◆ **TASK DESCRIPTION**
Nothing but the lines from the one that contains "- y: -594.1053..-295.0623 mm" through the end of the data should be reproduced, and each must match exactly.

◆ **GIVEN DATA**
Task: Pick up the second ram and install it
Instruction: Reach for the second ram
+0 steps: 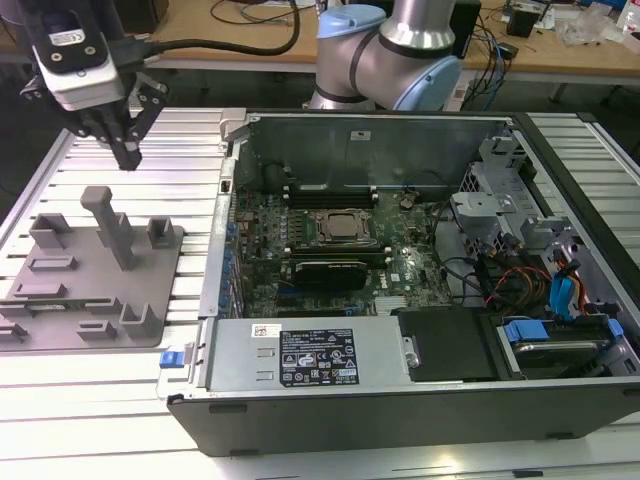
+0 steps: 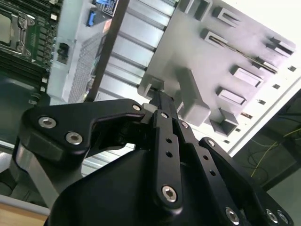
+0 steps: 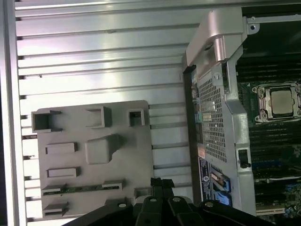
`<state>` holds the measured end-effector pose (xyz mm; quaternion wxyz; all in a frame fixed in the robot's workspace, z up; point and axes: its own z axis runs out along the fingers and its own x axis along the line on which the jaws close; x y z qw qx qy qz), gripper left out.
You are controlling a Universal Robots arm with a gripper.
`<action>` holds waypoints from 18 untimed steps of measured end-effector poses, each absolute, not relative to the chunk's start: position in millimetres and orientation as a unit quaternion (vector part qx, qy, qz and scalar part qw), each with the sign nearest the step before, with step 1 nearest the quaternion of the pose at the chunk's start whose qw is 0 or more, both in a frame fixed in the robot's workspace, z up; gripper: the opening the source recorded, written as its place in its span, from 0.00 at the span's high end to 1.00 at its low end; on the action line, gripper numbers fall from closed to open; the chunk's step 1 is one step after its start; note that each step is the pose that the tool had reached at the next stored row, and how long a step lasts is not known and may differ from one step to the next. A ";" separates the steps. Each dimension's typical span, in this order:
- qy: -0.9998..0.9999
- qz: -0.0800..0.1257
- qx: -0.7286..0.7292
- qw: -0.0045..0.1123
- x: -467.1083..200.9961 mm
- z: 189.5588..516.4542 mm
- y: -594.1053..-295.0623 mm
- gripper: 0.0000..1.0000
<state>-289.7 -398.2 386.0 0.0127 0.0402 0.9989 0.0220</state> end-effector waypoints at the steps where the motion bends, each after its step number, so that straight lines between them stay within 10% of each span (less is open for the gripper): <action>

◆ **ANSWER BOX**
- y: -594.1053..-295.0623 mm
- gripper: 0.0000..1.0000
<state>-289.7 -398.2 386.0 0.0127 0.0402 0.9989 0.0220</state> end-effector waypoints at the steps where the motion bends, each after its step number, so that straight lines between them stay within 10% of each span (less is open for the gripper): <action>

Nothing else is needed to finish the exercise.